◆ About this task ◆
Lines from the beginning of the data below through the one containing "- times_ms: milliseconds" are to be printed exactly as they appear.
[Records for processing Boundary: Start]
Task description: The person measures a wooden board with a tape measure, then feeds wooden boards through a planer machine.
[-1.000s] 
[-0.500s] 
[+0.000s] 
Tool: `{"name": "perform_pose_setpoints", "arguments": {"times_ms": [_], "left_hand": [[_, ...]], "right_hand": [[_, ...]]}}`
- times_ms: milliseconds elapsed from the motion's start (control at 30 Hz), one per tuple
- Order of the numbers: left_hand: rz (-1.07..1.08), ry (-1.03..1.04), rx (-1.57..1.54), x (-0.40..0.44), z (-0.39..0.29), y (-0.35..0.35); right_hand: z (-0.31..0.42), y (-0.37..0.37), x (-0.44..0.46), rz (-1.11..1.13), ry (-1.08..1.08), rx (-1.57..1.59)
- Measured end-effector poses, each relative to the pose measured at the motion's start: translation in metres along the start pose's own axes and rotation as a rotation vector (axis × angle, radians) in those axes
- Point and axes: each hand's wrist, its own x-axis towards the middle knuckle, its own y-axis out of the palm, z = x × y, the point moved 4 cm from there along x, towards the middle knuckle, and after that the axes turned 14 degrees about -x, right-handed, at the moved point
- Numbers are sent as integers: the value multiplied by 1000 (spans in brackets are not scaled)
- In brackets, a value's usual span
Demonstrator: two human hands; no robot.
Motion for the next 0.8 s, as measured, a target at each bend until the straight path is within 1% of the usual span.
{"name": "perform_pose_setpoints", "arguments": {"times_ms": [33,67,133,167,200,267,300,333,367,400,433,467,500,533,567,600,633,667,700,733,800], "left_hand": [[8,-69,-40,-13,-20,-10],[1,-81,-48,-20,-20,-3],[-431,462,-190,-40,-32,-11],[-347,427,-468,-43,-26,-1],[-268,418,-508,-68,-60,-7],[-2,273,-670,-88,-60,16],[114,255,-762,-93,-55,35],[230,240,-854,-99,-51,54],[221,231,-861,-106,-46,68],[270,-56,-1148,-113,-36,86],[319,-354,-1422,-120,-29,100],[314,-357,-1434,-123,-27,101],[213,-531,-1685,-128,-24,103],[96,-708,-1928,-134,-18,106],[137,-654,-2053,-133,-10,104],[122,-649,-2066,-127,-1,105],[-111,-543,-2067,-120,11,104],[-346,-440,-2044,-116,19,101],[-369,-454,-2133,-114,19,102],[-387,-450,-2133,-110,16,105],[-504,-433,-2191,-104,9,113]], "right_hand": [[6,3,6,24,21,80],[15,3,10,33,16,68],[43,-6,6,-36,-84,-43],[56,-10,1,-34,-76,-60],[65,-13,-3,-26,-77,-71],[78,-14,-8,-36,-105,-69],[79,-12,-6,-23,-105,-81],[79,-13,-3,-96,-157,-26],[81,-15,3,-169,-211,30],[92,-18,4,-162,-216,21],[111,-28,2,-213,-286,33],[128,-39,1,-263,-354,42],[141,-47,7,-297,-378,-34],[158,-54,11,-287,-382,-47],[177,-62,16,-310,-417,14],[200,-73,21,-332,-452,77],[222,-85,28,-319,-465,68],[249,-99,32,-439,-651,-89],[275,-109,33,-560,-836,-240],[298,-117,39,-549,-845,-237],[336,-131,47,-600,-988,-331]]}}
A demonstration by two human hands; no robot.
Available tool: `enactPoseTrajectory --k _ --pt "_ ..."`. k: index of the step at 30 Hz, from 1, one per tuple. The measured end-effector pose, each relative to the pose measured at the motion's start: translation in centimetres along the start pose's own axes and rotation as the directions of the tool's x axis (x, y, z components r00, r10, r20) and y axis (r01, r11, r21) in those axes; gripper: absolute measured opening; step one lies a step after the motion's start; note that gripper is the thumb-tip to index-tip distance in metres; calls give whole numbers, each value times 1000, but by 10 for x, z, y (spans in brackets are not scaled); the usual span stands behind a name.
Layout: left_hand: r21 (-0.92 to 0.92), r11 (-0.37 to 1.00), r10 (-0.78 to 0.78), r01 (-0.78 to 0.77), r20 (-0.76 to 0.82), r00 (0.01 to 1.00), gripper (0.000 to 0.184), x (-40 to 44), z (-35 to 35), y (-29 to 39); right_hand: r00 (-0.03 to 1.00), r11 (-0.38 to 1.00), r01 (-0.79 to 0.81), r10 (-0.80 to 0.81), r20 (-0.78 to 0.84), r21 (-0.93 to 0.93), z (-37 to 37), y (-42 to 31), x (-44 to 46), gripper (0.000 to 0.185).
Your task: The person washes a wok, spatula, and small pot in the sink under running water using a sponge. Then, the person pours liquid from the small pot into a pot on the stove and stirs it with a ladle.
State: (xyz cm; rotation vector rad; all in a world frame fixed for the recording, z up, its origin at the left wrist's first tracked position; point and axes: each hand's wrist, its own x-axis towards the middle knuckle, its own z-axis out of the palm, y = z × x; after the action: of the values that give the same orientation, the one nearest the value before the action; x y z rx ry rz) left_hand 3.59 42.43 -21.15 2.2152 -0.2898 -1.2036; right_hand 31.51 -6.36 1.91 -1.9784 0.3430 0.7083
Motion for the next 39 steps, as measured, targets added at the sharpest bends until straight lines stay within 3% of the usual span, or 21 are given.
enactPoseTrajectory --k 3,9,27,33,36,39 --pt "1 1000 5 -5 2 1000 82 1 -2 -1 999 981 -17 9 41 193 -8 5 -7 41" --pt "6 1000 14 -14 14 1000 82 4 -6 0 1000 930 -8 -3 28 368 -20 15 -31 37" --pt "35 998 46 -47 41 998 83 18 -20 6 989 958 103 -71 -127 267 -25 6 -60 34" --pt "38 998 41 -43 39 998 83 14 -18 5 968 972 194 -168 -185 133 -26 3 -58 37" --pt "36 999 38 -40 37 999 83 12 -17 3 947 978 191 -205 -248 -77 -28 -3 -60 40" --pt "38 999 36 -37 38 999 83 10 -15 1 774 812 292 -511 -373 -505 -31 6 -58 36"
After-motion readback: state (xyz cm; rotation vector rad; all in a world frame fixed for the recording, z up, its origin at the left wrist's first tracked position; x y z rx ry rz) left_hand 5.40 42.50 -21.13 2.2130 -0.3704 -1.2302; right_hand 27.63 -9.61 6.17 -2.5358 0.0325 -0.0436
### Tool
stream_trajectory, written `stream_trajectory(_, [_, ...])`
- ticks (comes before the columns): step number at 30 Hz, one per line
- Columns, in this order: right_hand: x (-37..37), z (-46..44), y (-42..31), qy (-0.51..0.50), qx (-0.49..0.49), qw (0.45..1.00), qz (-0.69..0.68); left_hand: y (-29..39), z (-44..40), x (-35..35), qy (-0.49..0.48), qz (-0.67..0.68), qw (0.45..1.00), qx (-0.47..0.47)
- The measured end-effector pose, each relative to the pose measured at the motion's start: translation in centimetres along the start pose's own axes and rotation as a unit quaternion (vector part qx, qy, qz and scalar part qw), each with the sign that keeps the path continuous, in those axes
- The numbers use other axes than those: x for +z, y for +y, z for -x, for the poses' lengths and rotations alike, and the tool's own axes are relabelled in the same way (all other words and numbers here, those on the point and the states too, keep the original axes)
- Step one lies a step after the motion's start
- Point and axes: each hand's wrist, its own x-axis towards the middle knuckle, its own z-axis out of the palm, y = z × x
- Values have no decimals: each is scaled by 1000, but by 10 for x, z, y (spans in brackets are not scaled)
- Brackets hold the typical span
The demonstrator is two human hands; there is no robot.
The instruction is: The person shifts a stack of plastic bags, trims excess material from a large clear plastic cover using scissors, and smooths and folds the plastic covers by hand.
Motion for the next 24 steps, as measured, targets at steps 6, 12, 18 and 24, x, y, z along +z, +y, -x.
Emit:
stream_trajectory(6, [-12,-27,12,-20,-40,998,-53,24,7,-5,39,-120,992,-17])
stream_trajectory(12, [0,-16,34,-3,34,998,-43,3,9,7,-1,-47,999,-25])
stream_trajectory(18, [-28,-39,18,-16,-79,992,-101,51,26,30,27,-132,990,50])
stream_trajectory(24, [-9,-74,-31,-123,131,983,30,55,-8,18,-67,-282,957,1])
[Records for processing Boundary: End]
◆ Problem solution ◆
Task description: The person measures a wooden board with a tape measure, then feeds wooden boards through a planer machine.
[-1.000s] 
[-0.500s] 
[+0.000s] 
Tool: `{"name": "perform_pose_setpoints", "arguments": {"times_ms": [_], "left_hand": [[_, ...]], "right_hand": [[_, ...]]}}`
- times_ms: milliseconds elapsed from the motion's start (control at 30 Hz), one per tuple

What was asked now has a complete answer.